Palavras como “pátria”, “país”, “nação” surgem intercaladas com aspas. Já num texto anterior exibi a estranheza por tantos insistirem em escrever “país” com maiúscula. Para manter o raciocínio, as palavras que são sinónimo de “país” levam com as aspas, para se perceber o meu anti-nacionalismo hayekiano, contra a estreiteza do ser que somos – ou deixamos que nos moldem com essa configuração – no viés colectivo que endeusa o “país” a que pertencemos. Na desindividualização do ser, entregue ao sacerdócio dos interesses da “nação”, como se o “pátrio” devir se sobrepusesse ao sentir individual.
O intróito serve de mote para a perplexidade quando deparo com almas caridosas mortificadas pelo o destino do “país”. Discorrem abundantemente sobre as doenças do “país”, necessariamente merdoso. Vituperam a vilania que campeia, que faz dos “pátrios” concidadãos criaturas desprezíveis que empestam a “nação” com a nótula de mediocridade. Mostram a sua preocupação com a desventura “nacional”. Deprimidos com a modorra instalada, instala-se neles a depressão. E como sentem que a agulha não move o palheiro, afundam-se na doença que os corrói – a doença que vem de fora para dentro, o contágio das maleitas colectivas que se apodera dos indivíduos que se oferecem como mártires da idiossincrasia nacional.
Estão na linha da frente, com a sua generosidade colectiva, dispostos a fazer de psiquiatras quando sentam o “país” no divã. Imbuídos de um arreigado espírito “nacionalista” (ou terei de dizer “patriótico”?), os salvadores da pátria dissecam cada milímetro dos tecidos ancilosados da “nação”. Querem extirpar o mal, esperançosos que no mister de psiquiatras que se transmutam em cirurgiões hão-de colocar o “país” na senda de um luminoso destino.

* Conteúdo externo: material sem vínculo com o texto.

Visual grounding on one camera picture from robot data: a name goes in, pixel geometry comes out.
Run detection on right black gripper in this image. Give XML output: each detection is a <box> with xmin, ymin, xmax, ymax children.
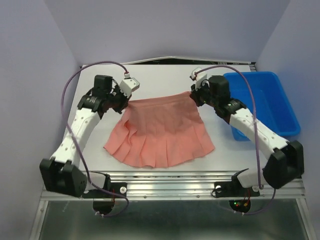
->
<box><xmin>192</xmin><ymin>79</ymin><xmax>219</xmax><ymax>107</ymax></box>

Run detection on pink pleated skirt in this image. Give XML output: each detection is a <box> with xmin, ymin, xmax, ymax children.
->
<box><xmin>104</xmin><ymin>91</ymin><xmax>215</xmax><ymax>168</ymax></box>

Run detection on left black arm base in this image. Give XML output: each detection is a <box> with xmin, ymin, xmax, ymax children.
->
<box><xmin>82</xmin><ymin>182</ymin><xmax>129</xmax><ymax>218</ymax></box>

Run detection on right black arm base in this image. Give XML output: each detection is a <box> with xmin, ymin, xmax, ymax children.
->
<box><xmin>211</xmin><ymin>181</ymin><xmax>260</xmax><ymax>214</ymax></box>

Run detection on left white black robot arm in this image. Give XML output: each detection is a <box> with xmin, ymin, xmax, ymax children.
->
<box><xmin>39</xmin><ymin>73</ymin><xmax>140</xmax><ymax>197</ymax></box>

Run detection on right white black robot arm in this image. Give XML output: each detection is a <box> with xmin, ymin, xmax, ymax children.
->
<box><xmin>190</xmin><ymin>73</ymin><xmax>305</xmax><ymax>195</ymax></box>

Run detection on blue plastic bin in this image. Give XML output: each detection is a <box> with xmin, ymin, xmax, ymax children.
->
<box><xmin>223</xmin><ymin>71</ymin><xmax>301</xmax><ymax>138</ymax></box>

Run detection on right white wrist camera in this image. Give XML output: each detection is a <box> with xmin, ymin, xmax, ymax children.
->
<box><xmin>190</xmin><ymin>67</ymin><xmax>207</xmax><ymax>90</ymax></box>

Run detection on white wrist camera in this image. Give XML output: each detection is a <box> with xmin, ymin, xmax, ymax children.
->
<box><xmin>190</xmin><ymin>67</ymin><xmax>207</xmax><ymax>90</ymax></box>
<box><xmin>119</xmin><ymin>77</ymin><xmax>140</xmax><ymax>98</ymax></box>

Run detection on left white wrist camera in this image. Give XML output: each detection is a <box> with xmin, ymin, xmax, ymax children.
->
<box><xmin>119</xmin><ymin>77</ymin><xmax>140</xmax><ymax>98</ymax></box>

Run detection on aluminium frame rails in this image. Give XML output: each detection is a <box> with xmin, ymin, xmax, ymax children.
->
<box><xmin>39</xmin><ymin>139</ymin><xmax>306</xmax><ymax>201</ymax></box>

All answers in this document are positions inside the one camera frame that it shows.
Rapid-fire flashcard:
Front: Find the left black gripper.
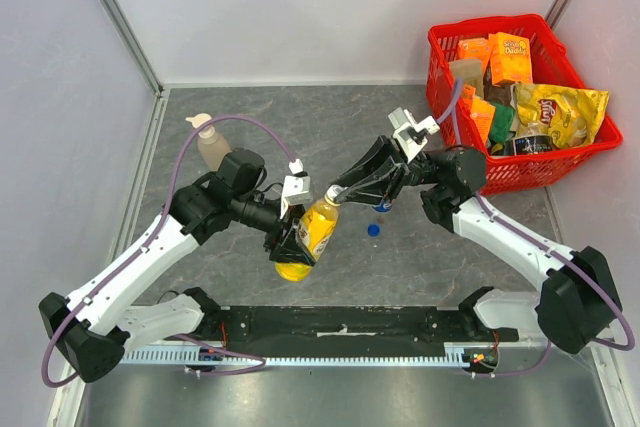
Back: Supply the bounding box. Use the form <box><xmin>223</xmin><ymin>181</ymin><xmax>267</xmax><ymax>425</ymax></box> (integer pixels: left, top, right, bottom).
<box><xmin>231</xmin><ymin>191</ymin><xmax>317</xmax><ymax>265</ymax></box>

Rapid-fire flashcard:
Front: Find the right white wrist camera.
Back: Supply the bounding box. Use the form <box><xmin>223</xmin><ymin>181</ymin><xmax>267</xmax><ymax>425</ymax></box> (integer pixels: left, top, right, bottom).
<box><xmin>388</xmin><ymin>108</ymin><xmax>440</xmax><ymax>162</ymax></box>

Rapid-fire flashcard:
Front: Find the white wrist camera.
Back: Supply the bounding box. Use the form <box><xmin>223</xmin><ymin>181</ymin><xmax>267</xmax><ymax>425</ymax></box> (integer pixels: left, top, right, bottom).
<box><xmin>280</xmin><ymin>158</ymin><xmax>313</xmax><ymax>219</ymax></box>
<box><xmin>388</xmin><ymin>108</ymin><xmax>440</xmax><ymax>162</ymax></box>

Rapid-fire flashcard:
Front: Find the white juice bottle cap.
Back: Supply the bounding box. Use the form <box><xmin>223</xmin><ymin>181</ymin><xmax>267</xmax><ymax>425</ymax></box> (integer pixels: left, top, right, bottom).
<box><xmin>324</xmin><ymin>185</ymin><xmax>345</xmax><ymax>206</ymax></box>

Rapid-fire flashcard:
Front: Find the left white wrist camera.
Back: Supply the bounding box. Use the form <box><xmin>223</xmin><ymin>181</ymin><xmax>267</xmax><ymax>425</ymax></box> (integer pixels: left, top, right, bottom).
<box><xmin>280</xmin><ymin>158</ymin><xmax>313</xmax><ymax>219</ymax></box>

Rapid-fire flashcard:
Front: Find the beige pump soap bottle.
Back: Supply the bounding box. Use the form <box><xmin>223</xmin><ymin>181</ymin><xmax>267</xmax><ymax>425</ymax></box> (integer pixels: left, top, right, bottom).
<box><xmin>185</xmin><ymin>113</ymin><xmax>232</xmax><ymax>171</ymax></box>

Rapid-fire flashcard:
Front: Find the green package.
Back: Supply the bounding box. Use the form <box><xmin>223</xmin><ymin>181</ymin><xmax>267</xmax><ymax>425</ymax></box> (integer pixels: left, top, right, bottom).
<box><xmin>489</xmin><ymin>103</ymin><xmax>515</xmax><ymax>144</ymax></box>

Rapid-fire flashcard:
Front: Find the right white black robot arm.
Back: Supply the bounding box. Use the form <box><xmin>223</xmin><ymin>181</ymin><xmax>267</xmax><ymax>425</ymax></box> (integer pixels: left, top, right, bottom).
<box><xmin>327</xmin><ymin>136</ymin><xmax>635</xmax><ymax>354</ymax></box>

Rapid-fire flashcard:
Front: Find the brown cardboard box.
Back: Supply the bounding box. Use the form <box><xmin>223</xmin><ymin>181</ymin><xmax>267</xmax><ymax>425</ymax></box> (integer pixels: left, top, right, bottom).
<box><xmin>449</xmin><ymin>58</ymin><xmax>484</xmax><ymax>98</ymax></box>

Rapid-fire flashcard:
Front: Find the yellow juice bottle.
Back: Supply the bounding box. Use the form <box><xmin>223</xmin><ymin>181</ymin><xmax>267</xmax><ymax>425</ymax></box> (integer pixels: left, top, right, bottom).
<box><xmin>275</xmin><ymin>198</ymin><xmax>339</xmax><ymax>282</ymax></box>

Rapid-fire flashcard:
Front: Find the orange packet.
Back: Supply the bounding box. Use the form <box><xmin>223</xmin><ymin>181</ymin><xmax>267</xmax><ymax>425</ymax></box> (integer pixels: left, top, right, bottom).
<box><xmin>461</xmin><ymin>84</ymin><xmax>495</xmax><ymax>144</ymax></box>

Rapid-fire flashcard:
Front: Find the white cable duct rail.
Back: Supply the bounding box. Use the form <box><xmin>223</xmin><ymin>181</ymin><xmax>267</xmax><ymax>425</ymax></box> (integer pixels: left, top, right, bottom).
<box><xmin>120</xmin><ymin>342</ymin><xmax>473</xmax><ymax>368</ymax></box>

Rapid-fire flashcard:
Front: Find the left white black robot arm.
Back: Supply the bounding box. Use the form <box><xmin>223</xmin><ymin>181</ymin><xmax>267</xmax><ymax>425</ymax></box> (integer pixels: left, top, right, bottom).
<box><xmin>38</xmin><ymin>149</ymin><xmax>316</xmax><ymax>387</ymax></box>

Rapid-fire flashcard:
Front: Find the orange scrub daddy box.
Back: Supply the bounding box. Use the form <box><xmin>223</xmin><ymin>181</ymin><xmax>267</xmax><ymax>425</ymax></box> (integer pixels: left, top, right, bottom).
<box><xmin>489</xmin><ymin>32</ymin><xmax>533</xmax><ymax>87</ymax></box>

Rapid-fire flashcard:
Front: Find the clear blue label bottle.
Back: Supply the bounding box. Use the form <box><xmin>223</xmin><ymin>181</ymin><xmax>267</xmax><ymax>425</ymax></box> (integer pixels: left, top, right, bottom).
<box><xmin>374</xmin><ymin>200</ymin><xmax>393</xmax><ymax>213</ymax></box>

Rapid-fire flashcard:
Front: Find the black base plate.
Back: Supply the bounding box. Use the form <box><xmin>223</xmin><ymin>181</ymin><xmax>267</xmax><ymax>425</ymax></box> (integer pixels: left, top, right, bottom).
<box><xmin>192</xmin><ymin>306</ymin><xmax>519</xmax><ymax>359</ymax></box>

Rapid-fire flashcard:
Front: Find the blue bottle cap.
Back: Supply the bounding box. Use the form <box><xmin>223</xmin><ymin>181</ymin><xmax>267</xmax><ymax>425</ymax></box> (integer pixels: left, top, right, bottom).
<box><xmin>367</xmin><ymin>224</ymin><xmax>381</xmax><ymax>237</ymax></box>

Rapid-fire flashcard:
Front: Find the small orange box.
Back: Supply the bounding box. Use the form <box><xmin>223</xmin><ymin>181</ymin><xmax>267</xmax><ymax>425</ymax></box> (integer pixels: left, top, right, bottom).
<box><xmin>456</xmin><ymin>37</ymin><xmax>492</xmax><ymax>62</ymax></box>

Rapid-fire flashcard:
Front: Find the yellow chips bag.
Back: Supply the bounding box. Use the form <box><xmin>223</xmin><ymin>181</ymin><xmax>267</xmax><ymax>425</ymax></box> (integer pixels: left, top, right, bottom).
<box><xmin>512</xmin><ymin>83</ymin><xmax>610</xmax><ymax>149</ymax></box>

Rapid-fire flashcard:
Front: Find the dark can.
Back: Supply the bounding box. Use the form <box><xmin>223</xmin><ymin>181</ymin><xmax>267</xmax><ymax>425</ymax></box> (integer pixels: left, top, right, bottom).
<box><xmin>508</xmin><ymin>134</ymin><xmax>554</xmax><ymax>156</ymax></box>

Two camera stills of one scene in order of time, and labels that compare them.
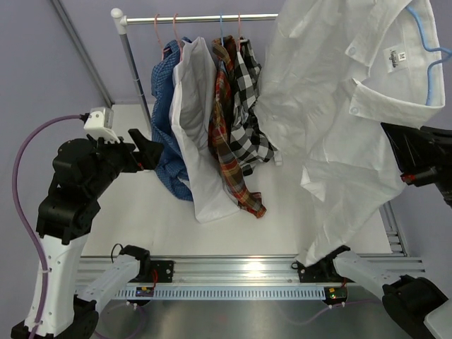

Gabe-se-lhes o espírito crítico aguçado. Só não conseguem perceber que andam ao desengano: que o merdoso chão “pátrio” acolhe a estripe do que somos, sem se convencerem que o mal não tem regresso possível.
Os salvadores da pátria escolheram um modo de vida. Mergulham nos vícios colectivos e, sem darem conta, perdem-se no meio da indistinta massa de anónimos. O analista acaba corrompido pelo objecto de análise. Sem darem conta da osmose, perdem a identidade própria, a sua individualidade. Pertencem à mesma gesta indiferenciada que criticam, elos da turba que alimenta a génese da condição medíocre que desdenham. Todo o tempo consumido em abjurações da idiossincrasia “nacional”, num tempo consumido na sempre curta existência própria. São a versão moderna do herói que nas guerras dava o peito às balas, “em nome da pátria”. Com uma diferença: outrora a vã glória de oferecer a vida pela “pátria” merecia a glorificação dos elevados dignitários da “nação”; agora resta-lhes o vasto deserto do não reconhecimento, esse deserto onde a pregação atinge os ouvidos do silêncio que os ensurdece.
Os salvadores da pátria são sucedâneos de cómicos figurantes. Pelo riso que me fazem esboçar quando testemunho a sua condoída parcimónia com os dislates que conduzem a “nação”. Pergunto-me se os salvadores da pátria encontram neste sacerdócio maneira de sacudir de si mesmos desditas pessoais. Não interessa indagar, pois esconsos são esses meandros e é na individualidade do ser – reduto intransponível, pelo decoro – que se irrompe.
Aos salvadores da pátria, uma mensagem: deixem o “país” como está, desenganem-se que o podem mudar. Não o queiram mudar. Em nome de um cinismo militante, que aquece a doce ironia que dá alento aos dias cinzentos, deixem estar o vegetativo “país” imerso na sua vegetativa existência, os residentes atarantados na medíocre forma de ser. A arte da mudança é campo minado por onde passou o arado da desesperança. E se algum dia compreenderem que o moralismo para os outros perde sentido quando sai de si para os demais, quando perceberem que o pessimismo é congénito, terá chegado o momento de desistirem da salvação da “pátria”. Nesse momento terão percebido que se têm que salvar de si mesmos.